» Assignment
All lines between the one holding "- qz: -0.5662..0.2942" and the end of the material below, both ends included, should be restated exactly.

» Available data
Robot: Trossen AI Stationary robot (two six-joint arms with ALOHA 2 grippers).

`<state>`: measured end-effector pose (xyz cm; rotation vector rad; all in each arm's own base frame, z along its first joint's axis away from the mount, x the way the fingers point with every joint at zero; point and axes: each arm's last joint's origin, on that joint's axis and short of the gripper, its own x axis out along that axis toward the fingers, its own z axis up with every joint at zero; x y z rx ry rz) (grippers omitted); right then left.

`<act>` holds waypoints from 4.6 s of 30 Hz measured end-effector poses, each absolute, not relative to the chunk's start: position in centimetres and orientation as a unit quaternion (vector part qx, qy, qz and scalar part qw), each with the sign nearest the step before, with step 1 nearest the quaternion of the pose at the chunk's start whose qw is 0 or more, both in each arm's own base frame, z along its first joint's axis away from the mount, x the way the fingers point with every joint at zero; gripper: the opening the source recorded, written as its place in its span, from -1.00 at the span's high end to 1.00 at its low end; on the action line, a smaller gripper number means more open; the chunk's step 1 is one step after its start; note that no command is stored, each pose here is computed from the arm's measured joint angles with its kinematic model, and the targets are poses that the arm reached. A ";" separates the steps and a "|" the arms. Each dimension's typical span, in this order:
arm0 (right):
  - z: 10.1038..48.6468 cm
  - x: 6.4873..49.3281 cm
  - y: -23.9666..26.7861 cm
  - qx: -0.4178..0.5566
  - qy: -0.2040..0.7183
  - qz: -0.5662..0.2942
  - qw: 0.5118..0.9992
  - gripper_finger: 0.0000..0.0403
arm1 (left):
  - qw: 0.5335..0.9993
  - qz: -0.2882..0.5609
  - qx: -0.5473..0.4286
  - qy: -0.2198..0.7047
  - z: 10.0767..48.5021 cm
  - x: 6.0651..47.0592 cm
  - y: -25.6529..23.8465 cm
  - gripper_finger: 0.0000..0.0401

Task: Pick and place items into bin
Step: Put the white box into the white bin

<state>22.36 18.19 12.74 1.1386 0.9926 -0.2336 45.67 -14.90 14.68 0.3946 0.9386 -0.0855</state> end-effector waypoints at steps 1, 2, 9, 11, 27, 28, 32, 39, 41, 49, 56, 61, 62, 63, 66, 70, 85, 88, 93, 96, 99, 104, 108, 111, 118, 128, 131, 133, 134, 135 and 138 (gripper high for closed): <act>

» Solution to this problem
  - qz: -0.5662..0.2942
  - qw: 0.5118..0.9992
  - gripper_finger: 0.0000..0.0403
arm1 (left):
  - qw: 0.5335..0.9993
  - qz: -0.2882..0.5609
  - qx: -0.5473..0.4286
  - qy: -0.2198..0.7047
  - z: 10.0767..48.5021 cm
  - x: 6.0651..47.0592 cm
  - y: -25.6529..23.8465 cm
  - gripper_finger: 0.0000..0.0401

Task: Pick and place items into bin
Step: Put the white box into the white bin

<state>22.36 18.19 12.74 1.1386 0.9926 -0.2336 45.67 -14.90 14.68 0.3946 0.9386 -0.0855</state> end-effector waypoints at steps 1, 2, 9, 11, 27, 28, 32, 39, 41, 49, 56, 61, 62, 63, 66, 70, 85, 88, 93, 96, 99, 104, 108, 111, 118, 128, 131, 133, 134, 135 and 138 (gripper high for closed): <act>

The answer given above is the complete response.